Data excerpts
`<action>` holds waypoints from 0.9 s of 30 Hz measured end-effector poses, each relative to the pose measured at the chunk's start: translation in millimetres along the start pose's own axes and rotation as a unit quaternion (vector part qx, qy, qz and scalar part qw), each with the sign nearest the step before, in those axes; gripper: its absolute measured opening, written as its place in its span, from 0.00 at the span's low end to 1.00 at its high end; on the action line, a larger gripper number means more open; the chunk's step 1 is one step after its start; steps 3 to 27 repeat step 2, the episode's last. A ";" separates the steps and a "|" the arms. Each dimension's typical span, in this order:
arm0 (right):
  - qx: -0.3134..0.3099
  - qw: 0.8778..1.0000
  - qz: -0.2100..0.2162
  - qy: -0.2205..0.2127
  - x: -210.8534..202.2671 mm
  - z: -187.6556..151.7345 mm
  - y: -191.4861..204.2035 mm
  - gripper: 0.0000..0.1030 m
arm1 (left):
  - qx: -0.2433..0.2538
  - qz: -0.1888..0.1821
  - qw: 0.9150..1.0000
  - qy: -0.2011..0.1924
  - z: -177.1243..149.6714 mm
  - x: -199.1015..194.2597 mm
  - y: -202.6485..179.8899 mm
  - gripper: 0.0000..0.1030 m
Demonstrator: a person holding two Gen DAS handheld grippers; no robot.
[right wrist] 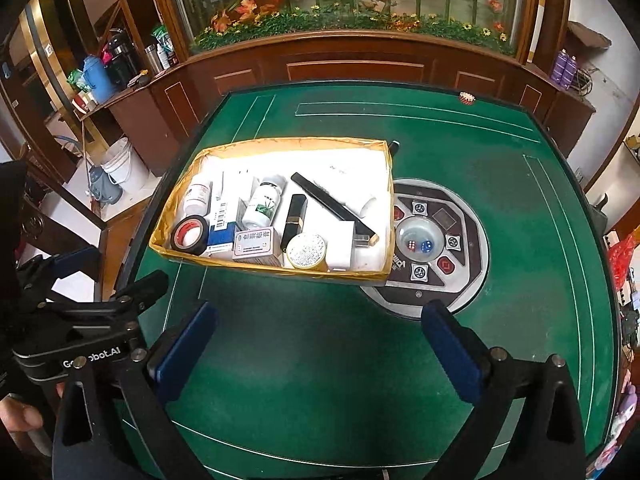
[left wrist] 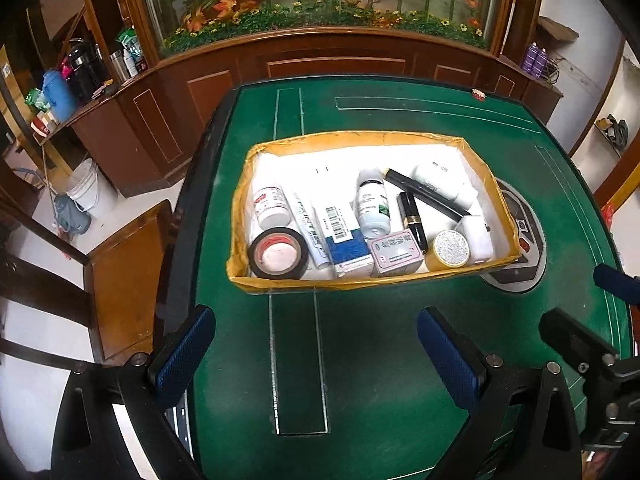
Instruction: Organize rigid objects
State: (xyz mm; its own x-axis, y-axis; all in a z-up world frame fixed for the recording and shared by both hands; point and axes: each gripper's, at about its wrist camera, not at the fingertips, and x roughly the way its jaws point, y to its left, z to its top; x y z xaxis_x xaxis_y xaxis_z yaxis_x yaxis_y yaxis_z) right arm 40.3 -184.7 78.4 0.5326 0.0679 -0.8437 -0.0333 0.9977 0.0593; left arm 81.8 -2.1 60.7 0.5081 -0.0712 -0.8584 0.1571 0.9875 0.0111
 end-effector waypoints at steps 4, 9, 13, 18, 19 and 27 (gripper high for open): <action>0.000 1.000 -0.005 0.009 6.2 -4.6 -5.5 0.99 | 0.005 -0.001 1.000 0.008 -1.9 4.9 -3.2 0.99; 0.000 1.000 -0.005 0.009 6.2 -4.6 -5.5 0.99 | 0.005 -0.001 1.000 0.008 -1.9 4.9 -3.2 0.99; 0.000 1.000 -0.005 0.009 6.2 -4.6 -5.5 0.99 | 0.005 -0.001 1.000 0.008 -1.9 4.9 -3.2 0.99; 0.000 1.000 -0.005 0.009 6.2 -4.6 -5.5 0.99 | 0.005 -0.001 1.000 0.008 -1.9 4.9 -3.2 0.99; 0.000 1.000 -0.005 0.009 6.2 -4.6 -5.5 0.99 | 0.005 -0.001 1.000 0.008 -1.9 4.9 -3.2 0.99; 0.000 1.000 -0.005 0.009 6.2 -4.6 -5.5 0.99 | 0.005 -0.001 1.000 0.008 -1.9 4.9 -3.2 0.99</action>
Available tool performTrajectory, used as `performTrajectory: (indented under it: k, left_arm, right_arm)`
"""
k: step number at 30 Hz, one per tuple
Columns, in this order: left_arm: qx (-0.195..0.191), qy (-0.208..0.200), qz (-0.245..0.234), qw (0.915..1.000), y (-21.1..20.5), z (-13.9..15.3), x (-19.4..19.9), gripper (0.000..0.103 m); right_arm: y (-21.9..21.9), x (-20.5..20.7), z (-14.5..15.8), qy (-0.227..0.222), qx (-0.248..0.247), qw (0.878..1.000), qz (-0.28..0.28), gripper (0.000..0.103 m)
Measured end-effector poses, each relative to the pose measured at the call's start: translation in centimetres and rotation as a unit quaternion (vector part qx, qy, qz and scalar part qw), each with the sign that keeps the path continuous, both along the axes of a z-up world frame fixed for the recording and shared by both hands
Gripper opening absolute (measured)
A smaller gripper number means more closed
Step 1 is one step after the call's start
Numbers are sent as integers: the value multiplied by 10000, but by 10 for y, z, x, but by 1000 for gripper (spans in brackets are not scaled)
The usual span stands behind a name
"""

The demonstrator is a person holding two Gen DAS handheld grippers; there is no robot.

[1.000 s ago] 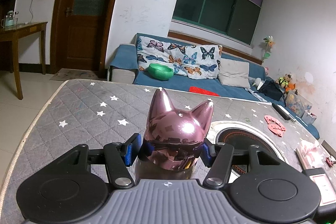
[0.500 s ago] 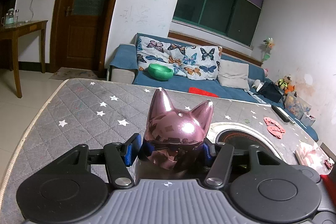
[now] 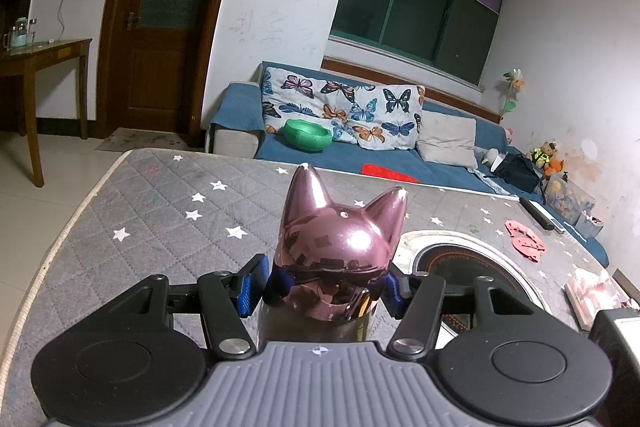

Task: Clean container
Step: 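Hold the pink bottle up with the left gripper while the right gripper scrubs it with the sponge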

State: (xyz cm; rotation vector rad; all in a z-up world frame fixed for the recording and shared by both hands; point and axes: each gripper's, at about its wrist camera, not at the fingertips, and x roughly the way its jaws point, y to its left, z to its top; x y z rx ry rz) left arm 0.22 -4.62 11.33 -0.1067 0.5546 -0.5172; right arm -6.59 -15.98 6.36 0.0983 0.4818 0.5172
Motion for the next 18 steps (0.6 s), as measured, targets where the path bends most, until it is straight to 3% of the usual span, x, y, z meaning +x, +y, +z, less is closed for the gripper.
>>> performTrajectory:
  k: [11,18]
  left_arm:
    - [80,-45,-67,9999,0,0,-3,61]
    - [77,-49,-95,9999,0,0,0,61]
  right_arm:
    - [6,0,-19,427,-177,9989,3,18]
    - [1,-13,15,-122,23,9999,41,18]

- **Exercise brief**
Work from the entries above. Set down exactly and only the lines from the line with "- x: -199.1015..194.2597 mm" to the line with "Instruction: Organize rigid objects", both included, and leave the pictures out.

- **Your solution**
  - x: -199.1015..194.2597 mm
  - y: -202.6485..179.8899 mm
  - gripper: 0.0000..0.1030 m
Demonstrator: a person holding two Gen DAS handheld grippers; no robot.
[right wrist] 
[left wrist] 
Instruction: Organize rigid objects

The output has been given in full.